Tag Archives: selfish

It is hard to create boundaries

Living intentionally can mean setting boundaries to secure your time and often mental health. I work full-time and recently set an intention or boundary of not answering my phone in the evening. People could leave a message or contact me through text.

I let people know my new boundary. One friend asked me if I was going to see anyone to discuss my phone phobia. What?? I answer the phone ALL DAY at work. I was totally taken back. I thought I had set a boundary. I had to process this and talk to another friend to realize this wasn’t about me. I was taking care of me. People could contact me or leave a message.

It was such a clear message of when we set boundaries other people won’t necessary support us. Especially if it affects them – changes the dynamics and maybe their needs are no longer met. At that point I knew I had to be strong. That I didn’t have a phobia and need therapy for setting a boundary for me. To have my evenings free to do my thing.

We have to stay firm.

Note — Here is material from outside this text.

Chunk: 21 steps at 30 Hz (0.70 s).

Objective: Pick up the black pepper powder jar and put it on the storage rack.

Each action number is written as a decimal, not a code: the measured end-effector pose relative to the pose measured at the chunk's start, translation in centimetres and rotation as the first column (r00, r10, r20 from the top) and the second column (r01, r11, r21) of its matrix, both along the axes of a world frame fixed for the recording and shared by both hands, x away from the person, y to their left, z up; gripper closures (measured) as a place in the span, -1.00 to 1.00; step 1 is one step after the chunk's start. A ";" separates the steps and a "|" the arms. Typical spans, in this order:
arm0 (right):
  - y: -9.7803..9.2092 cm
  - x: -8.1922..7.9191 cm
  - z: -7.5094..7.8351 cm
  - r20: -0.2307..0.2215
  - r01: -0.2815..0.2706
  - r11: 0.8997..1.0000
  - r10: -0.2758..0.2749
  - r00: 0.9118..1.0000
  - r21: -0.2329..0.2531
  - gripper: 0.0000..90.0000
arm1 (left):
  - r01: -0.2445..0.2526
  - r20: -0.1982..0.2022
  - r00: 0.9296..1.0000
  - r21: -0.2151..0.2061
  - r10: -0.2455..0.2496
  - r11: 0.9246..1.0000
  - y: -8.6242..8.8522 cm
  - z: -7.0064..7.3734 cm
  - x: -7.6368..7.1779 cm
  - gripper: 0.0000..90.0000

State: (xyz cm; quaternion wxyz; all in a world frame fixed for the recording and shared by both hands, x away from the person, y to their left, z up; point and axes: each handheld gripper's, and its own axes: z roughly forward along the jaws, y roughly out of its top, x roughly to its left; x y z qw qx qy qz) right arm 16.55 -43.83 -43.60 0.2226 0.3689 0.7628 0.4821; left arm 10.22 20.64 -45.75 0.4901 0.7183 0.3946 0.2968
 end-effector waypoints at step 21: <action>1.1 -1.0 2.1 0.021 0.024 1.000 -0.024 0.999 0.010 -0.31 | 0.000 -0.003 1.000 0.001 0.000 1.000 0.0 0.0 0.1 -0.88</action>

I know from being a people pleaser in the the past it is hard. That we might not keep our boundaries as people don’t like change. The thing is this isn’t about us but about them. I did nothing wrong putting myself first and didn’t deserve to be told I had a phone phobia.

If people don’t like the changes we are making and can’t support us that is on them. Don’t apology for taking care of yourself. You can’t meet everyone needs. Putting yourself first should not need explanations or justifications. I’ll work on me and let other people work on them. Support should work both ways. But don’t wait for support to put yourself first. If they don’t get it so be it.